À Beni, plus de 500 élèves ont été brutalement privés de cours après que la pluie et le vent ont arraché toitures, murs et sanitaires des écoles Kilewe et Mbene. Au-delà du fait divers, c’est l’état des infrastructures scolaires en RDC qui s’expose, fragile, vulnérable aux caprices climatiques, révélant l’urgence d’une politique nationale d’entretien et de réhabilitation durable.
Pluies et vents : quand le ciel devient destructeur
Une pluie torrentielle accompagnée de rafales a fait tomber huit salles de classe, un bureau administratif et dix toilettes, emportant avec elle des documents et des rêves d’enfants. À chaque goutte et chaque rafale, c’est la fragilité structurelle de centaines d’écoles congolaises qui s’écrit en lettres de béton manquant et de tôles envolées.
L’urgence d’une réponse nationale
Ce drame local illustre un problème national : près de 60 % des écoles publiques en RDC sont en mauvais état, souvent incapables de résister aux intempéries.
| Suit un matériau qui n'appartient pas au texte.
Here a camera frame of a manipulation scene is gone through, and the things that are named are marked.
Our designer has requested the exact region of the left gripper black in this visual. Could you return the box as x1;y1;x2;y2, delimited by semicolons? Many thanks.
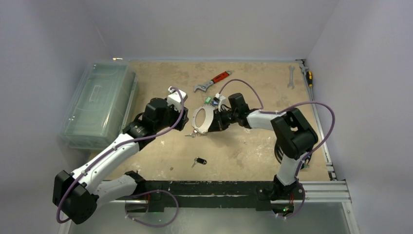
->
154;101;188;132

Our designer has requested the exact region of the large white keyring with keys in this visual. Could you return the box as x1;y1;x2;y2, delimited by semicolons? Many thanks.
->
185;96;216;138

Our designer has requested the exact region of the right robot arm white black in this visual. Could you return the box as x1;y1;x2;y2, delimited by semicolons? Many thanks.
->
208;93;319;200

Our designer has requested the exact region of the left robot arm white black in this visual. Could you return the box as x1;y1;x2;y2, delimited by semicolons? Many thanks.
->
52;93;188;224

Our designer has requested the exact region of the clear plastic storage box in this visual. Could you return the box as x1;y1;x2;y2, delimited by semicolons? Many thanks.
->
59;60;137;151

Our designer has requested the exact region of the silver open end wrench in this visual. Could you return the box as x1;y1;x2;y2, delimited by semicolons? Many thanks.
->
287;65;295;89

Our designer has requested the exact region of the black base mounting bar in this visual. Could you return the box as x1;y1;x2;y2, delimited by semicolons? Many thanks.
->
114;180;305;213

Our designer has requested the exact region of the yellow black screwdriver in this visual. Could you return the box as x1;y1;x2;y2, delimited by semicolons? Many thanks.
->
306;71;313;88

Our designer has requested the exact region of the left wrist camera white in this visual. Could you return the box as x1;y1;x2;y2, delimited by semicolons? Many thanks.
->
166;87;188;112

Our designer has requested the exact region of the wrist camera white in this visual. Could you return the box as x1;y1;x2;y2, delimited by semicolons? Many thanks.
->
166;87;188;112
213;93;227;112

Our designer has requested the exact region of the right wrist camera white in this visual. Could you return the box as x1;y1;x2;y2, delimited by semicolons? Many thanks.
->
213;93;227;112

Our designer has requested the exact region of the red handled adjustable wrench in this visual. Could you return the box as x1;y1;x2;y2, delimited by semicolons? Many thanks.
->
193;70;233;92

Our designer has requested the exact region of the black cable bundle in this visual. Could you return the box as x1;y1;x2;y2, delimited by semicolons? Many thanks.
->
274;142;312;169

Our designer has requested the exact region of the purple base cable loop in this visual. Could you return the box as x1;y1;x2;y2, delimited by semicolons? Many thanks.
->
124;190;179;229

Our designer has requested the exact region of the aluminium frame rail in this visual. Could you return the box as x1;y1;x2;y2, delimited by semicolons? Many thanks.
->
296;59;352;203

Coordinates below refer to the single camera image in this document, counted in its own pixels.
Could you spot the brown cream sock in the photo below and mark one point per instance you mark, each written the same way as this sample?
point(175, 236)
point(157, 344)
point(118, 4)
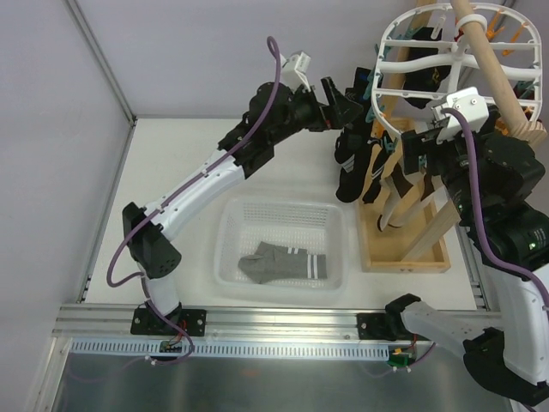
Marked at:
point(399, 185)

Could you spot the black white striped sock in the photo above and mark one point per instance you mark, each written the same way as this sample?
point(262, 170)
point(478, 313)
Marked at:
point(352, 153)

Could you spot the aluminium mounting rail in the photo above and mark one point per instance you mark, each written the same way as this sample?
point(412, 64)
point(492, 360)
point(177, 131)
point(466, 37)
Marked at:
point(230, 323)

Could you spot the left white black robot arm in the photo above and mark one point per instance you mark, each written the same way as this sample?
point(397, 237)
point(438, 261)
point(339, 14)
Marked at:
point(275, 113)

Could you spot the wooden stand tray base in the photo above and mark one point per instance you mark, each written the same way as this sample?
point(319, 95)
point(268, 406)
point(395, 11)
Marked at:
point(417, 247)

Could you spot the grey striped sock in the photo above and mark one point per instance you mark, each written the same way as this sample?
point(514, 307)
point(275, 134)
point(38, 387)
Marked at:
point(270, 263)

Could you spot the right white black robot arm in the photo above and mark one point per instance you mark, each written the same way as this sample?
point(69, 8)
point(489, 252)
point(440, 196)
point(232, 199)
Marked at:
point(489, 177)

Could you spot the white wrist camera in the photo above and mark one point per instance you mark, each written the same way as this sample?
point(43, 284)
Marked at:
point(293, 71)
point(469, 103)

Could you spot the black sock yellow logo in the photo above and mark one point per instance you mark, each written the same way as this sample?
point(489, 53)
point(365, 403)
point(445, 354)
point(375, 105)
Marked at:
point(426, 80)

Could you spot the white slotted cable duct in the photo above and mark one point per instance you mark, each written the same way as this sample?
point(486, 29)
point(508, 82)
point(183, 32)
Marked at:
point(224, 349)

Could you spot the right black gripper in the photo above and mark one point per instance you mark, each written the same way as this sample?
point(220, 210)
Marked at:
point(417, 144)

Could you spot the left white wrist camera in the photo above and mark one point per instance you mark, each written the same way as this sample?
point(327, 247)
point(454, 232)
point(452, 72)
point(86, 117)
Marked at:
point(293, 71)

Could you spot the white plastic perforated basket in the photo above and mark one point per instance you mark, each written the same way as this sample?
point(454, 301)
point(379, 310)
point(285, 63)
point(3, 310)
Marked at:
point(320, 228)

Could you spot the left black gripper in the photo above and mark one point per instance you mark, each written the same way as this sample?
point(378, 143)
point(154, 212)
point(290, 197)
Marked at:
point(322, 111)

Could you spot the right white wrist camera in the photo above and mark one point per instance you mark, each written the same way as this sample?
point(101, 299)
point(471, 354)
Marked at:
point(469, 103)

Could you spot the white plastic sock hanger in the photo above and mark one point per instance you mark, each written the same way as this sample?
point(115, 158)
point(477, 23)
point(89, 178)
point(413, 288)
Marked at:
point(521, 63)

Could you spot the wooden round pole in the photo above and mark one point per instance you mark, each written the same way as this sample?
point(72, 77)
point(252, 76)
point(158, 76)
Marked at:
point(498, 83)

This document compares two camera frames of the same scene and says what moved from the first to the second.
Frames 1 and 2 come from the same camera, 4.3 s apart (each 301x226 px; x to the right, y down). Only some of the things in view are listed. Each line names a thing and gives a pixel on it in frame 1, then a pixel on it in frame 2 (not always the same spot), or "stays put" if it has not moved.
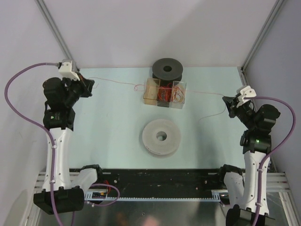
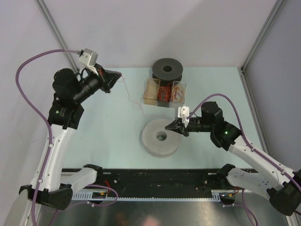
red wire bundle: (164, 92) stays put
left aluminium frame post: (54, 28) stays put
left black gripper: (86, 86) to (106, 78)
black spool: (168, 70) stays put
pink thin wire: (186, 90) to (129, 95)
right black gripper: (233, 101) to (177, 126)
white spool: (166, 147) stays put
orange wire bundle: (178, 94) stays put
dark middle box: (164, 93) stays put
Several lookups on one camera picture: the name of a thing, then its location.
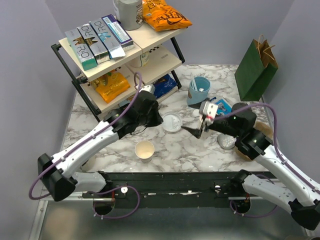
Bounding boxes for white plastic lid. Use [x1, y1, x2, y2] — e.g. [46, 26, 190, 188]
[161, 112, 183, 133]

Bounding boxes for white paper cup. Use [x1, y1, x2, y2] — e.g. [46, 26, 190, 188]
[134, 140, 155, 163]

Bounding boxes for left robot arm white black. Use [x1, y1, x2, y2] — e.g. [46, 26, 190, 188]
[37, 90, 163, 202]

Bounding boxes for stack of white paper cups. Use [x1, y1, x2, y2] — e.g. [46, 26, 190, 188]
[198, 114, 212, 140]

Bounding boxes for silver glitter pouch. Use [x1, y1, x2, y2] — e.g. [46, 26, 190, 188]
[217, 133, 237, 150]

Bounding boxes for blue razor box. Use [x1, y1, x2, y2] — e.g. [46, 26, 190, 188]
[209, 97, 232, 116]

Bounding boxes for brown cardboard cup carrier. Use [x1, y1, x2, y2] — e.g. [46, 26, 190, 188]
[234, 121, 274, 162]

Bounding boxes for blue snack bag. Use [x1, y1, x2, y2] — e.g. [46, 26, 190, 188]
[153, 74, 177, 99]

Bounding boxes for yellow snack bag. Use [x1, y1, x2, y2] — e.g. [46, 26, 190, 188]
[90, 70, 131, 104]

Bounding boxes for light blue cup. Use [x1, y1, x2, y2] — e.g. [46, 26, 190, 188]
[186, 76, 211, 105]

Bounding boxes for green paper bag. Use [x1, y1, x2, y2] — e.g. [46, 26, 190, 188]
[234, 34, 279, 102]

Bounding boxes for white stirrers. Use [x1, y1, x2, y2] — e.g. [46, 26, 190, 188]
[190, 73, 204, 92]

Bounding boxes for blue RO box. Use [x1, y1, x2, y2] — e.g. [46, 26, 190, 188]
[89, 18, 126, 60]

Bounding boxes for purple white box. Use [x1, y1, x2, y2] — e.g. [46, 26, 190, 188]
[101, 14, 135, 52]

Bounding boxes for brown RO box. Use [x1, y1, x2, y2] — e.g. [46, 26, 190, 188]
[77, 23, 110, 65]

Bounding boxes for teal RO box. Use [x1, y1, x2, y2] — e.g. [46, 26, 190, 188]
[65, 28, 98, 71]

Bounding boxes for orange chips bag top shelf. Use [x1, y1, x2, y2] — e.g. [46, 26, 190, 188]
[142, 0, 193, 32]

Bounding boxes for grey canister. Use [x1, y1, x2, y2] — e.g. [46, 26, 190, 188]
[113, 0, 144, 31]

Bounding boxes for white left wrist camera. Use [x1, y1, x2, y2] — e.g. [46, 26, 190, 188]
[140, 84, 156, 94]

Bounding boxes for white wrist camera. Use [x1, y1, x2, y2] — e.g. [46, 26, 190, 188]
[199, 101, 218, 126]
[140, 84, 156, 94]

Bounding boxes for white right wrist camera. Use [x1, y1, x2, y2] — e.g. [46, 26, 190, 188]
[199, 101, 218, 126]

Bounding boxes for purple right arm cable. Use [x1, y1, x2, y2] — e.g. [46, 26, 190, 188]
[214, 102, 320, 218]

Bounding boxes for black frame beige shelf rack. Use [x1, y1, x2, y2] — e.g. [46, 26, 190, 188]
[51, 23, 185, 121]

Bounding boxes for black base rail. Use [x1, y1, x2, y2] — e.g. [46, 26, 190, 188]
[82, 172, 247, 209]

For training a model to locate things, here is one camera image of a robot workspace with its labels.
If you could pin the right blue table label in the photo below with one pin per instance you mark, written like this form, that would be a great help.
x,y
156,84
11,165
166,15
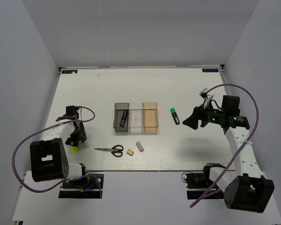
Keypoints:
x,y
210,70

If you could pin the grey transparent container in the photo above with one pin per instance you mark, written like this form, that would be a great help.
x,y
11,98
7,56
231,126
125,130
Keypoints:
x,y
118,110

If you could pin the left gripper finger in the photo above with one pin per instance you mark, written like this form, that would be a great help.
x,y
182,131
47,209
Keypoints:
x,y
69,141
81,139

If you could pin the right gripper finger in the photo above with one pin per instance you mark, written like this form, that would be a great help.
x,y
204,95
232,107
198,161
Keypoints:
x,y
192,121
196,111

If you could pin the clear transparent container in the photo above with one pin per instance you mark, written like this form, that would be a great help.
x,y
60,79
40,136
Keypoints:
x,y
135,118

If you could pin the blue table label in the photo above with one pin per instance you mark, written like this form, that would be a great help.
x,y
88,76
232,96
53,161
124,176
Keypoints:
x,y
69,71
210,70

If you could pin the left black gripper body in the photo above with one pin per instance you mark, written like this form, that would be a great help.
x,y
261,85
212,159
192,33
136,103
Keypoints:
x,y
79,133

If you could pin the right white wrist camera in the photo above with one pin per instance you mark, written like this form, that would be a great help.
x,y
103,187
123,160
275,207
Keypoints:
x,y
207,97

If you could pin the purple highlighter marker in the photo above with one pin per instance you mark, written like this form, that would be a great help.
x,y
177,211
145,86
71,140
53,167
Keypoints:
x,y
123,118

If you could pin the yellow highlighter marker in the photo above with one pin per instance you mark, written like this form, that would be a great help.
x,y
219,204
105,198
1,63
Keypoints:
x,y
74,148

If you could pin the green highlighter marker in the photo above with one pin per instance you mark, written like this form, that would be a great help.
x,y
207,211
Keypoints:
x,y
175,116

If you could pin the black handled scissors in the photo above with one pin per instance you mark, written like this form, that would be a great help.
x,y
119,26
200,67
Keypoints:
x,y
116,151

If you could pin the grey rectangular eraser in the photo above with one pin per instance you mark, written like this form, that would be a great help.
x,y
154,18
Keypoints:
x,y
139,146

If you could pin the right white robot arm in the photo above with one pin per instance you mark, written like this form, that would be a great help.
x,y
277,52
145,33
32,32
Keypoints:
x,y
245,188

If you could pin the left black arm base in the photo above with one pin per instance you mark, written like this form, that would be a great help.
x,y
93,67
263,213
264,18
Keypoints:
x,y
88,188

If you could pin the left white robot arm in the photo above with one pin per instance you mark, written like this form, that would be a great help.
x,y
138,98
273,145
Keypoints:
x,y
48,156

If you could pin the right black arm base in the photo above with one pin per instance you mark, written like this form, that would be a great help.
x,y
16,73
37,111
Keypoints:
x,y
196,184

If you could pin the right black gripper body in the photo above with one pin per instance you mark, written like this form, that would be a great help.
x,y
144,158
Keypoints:
x,y
211,116

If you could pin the left blue table label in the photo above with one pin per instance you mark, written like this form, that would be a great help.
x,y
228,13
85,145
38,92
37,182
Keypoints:
x,y
69,71

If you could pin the orange transparent container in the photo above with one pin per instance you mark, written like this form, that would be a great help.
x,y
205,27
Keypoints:
x,y
150,117

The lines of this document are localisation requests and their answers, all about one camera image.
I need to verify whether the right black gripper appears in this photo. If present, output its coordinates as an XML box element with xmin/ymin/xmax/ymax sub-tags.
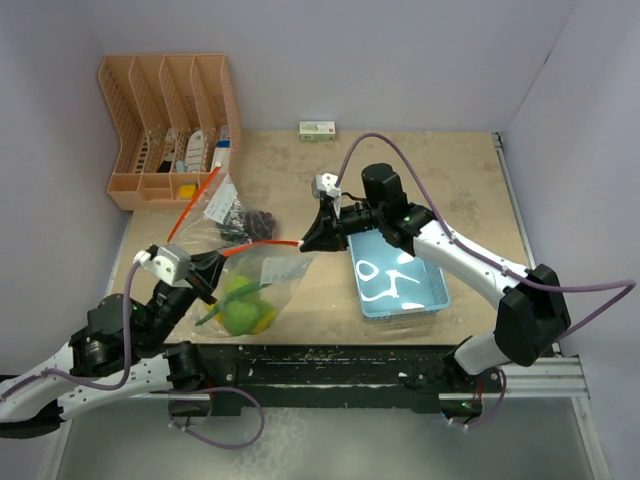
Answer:
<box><xmin>302</xmin><ymin>198</ymin><xmax>386</xmax><ymax>251</ymax></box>

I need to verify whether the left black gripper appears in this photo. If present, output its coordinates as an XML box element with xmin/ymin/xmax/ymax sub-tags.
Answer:
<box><xmin>139</xmin><ymin>244</ymin><xmax>229</xmax><ymax>351</ymax></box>

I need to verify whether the clear orange-zip bag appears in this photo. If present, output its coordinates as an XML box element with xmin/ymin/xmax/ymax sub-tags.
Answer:
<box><xmin>167</xmin><ymin>163</ymin><xmax>277</xmax><ymax>246</ymax></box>

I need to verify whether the green chili pepper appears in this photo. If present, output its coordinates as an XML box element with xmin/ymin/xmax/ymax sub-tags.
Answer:
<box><xmin>195</xmin><ymin>282</ymin><xmax>265</xmax><ymax>326</ymax></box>

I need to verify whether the red grape bunch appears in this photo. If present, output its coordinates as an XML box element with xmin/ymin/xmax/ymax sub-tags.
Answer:
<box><xmin>215</xmin><ymin>209</ymin><xmax>277</xmax><ymax>244</ymax></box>

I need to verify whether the green bumpy fruit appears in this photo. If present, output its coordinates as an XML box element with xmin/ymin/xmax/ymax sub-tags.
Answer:
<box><xmin>222</xmin><ymin>300</ymin><xmax>260</xmax><ymax>336</ymax></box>

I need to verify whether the yellow banana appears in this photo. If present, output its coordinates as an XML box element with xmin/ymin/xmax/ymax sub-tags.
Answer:
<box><xmin>251</xmin><ymin>307</ymin><xmax>277</xmax><ymax>335</ymax></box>

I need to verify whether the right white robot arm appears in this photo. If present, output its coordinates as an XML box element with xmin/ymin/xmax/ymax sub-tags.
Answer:
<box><xmin>300</xmin><ymin>163</ymin><xmax>571</xmax><ymax>391</ymax></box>

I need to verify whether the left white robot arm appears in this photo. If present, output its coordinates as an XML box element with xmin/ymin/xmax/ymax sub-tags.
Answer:
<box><xmin>1</xmin><ymin>247</ymin><xmax>227</xmax><ymax>439</ymax></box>

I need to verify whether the yellow block in organizer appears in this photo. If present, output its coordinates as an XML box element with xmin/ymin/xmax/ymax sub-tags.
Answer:
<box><xmin>178</xmin><ymin>184</ymin><xmax>198</xmax><ymax>200</ymax></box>

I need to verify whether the light blue plastic basket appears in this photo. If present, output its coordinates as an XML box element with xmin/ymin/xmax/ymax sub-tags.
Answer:
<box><xmin>348</xmin><ymin>230</ymin><xmax>450</xmax><ymax>321</ymax></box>

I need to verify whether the small white green box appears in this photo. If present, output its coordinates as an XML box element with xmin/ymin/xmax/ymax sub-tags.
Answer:
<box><xmin>298</xmin><ymin>121</ymin><xmax>336</xmax><ymax>142</ymax></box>

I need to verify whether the white tube in organizer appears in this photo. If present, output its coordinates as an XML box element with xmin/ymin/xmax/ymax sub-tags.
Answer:
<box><xmin>184</xmin><ymin>130</ymin><xmax>205</xmax><ymax>173</ymax></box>

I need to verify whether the blue white box in organizer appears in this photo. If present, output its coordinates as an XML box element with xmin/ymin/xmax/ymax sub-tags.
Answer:
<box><xmin>210</xmin><ymin>125</ymin><xmax>231</xmax><ymax>172</ymax></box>

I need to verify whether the orange desk file organizer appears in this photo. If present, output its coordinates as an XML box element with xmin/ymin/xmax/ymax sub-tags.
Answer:
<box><xmin>98</xmin><ymin>53</ymin><xmax>243</xmax><ymax>211</ymax></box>

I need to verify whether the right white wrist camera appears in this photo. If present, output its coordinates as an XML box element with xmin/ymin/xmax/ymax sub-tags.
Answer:
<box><xmin>311</xmin><ymin>173</ymin><xmax>342</xmax><ymax>213</ymax></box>

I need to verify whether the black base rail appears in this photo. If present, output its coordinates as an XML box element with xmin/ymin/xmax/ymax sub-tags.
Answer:
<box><xmin>165</xmin><ymin>342</ymin><xmax>503</xmax><ymax>416</ymax></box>

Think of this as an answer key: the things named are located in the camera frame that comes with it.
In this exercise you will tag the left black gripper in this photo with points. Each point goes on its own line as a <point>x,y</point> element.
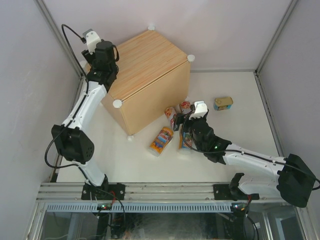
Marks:
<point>94,66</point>

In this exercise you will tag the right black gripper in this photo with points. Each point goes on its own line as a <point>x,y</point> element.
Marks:
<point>179,119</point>

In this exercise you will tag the orange yellow cylindrical can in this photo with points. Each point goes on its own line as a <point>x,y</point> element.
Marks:
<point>163,138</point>

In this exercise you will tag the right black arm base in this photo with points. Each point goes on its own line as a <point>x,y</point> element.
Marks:
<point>225,192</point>

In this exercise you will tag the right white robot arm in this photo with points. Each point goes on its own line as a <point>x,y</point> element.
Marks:
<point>287,177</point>

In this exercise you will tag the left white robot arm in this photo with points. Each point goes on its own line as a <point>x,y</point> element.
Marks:
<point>70,138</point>

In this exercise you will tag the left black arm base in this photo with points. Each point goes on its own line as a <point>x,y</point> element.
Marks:
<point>114,191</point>

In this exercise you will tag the wooden cube counter box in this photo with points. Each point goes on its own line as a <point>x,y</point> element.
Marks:
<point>153,75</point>

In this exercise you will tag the left red white can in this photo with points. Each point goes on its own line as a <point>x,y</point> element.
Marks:
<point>169,113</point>

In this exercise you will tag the red white can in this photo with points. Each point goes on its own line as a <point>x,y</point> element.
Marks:
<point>186,110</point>
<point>169,113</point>

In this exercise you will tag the right red white can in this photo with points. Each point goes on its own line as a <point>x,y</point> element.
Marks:
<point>186,110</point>

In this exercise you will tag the blue vegetable cylindrical can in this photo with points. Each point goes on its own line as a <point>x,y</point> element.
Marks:
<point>185,142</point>

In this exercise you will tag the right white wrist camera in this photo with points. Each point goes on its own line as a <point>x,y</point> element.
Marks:
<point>198,110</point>

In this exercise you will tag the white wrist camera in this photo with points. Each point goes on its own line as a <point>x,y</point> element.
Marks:
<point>198,110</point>
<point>91,39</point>

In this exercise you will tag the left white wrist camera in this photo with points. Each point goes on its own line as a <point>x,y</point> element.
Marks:
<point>91,39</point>

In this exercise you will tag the blue slotted cable duct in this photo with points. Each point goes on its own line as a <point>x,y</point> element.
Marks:
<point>131,207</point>

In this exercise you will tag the aluminium rail frame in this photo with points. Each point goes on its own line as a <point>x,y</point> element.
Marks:
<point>199,192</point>

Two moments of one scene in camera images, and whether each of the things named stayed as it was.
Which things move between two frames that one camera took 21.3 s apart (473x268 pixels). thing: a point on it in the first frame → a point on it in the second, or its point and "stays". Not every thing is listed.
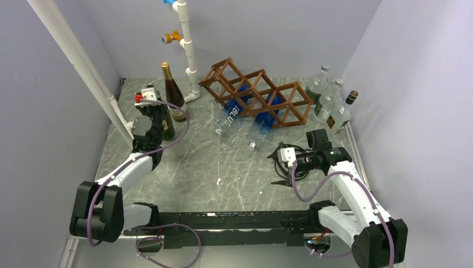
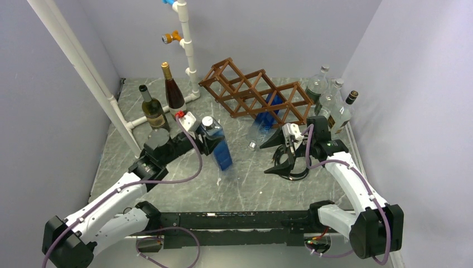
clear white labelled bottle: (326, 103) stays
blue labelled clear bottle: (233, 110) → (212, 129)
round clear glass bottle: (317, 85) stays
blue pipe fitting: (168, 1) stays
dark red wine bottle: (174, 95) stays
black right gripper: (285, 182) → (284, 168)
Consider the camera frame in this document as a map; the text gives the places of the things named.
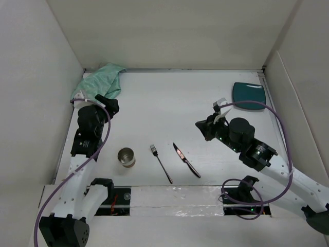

La réhabilitation, l’entretien préventif et le financement stratégique ne sont plus des options : ils sont vitaux pour garantir le droit fondamental à l’éducation.
Des enfants privés d’avenir, une politique suspendue
Privés de salles, d’ombre et parfois même de sécurité, les élèves de Beni incarnent l’urgence d’une réflexion politique profonde. Chaque école détruite devient métaphore d’un État qui réagit au lieu de prévenir, où l’éducation reste suspendue au ciel, fragile et inachevée.